### Exercise brief
Set the data down again, word for word, as it appears below.

### Information supplied
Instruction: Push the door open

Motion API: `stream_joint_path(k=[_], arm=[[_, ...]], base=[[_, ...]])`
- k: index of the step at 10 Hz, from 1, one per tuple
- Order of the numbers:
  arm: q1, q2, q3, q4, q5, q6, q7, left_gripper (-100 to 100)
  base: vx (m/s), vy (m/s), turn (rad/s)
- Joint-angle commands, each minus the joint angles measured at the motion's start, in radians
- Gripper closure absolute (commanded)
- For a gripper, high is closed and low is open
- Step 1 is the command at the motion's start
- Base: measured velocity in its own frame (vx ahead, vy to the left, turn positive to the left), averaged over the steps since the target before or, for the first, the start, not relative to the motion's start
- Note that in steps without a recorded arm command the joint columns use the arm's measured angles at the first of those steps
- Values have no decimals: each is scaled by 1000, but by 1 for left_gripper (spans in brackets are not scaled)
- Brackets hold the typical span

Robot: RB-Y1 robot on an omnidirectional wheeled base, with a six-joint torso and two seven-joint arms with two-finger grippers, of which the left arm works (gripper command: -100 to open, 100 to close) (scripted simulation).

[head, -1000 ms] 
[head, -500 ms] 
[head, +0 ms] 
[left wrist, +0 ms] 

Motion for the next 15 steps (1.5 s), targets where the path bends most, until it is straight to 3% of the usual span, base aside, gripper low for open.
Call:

### Answer section
Instruction: Push the door open

Motion API: `stream_joint_path(k=[_], arm=[[_, ...]], base=[[_, ...]])`
- k: index of the step at 10 Hz, from 1, one per tuple
- Order of the numbers:
  arm: q1, q2, q3, q4, q5, q6, q7, left_gripper (-100 to 100)
  base: vx (m/s), vy (m/s), turn (rad/s)
- Joint-angle commands, each minus the joint angles measured at the motion's start, in radians
- Gripper closure absolute (commanded)
- For a gripper, high is closed and low is open
- Step 1 is the command at the motion's start
- Base: measured velocity in its own frame (vx ahead, vy to the left, turn positive to the left), averaged over the steps since the target before or, for the first, the start, not relative to the motion's start
- Note that in steps without a recorded arm command the joint columns use the arm's measured angles at the first of those steps
- Values have no decimals: each is scaled by 1000, but by 1 for left_gripper (spans in brackets are not scaled)
- Brackets hold the typical span

Robot: RB-Y1 robot on an omnidirectional wheeled base, with a six-joint torso and two seven-joint arms with two-finger grippers, of which the left arm works (gripper command: -100 to open, 100 to close) (scripted simulation).

[head, -1000 ms] 
[head, -500 ms] 
[head, +0 ms] 
[left wrist, +0 ms] 

Motion for the next 15 steps (1.5 s), targets where the path bends most, until it is straight to 3% of the usual span, base aside, gripper low for open.
Call:

This exercise requires nothing more.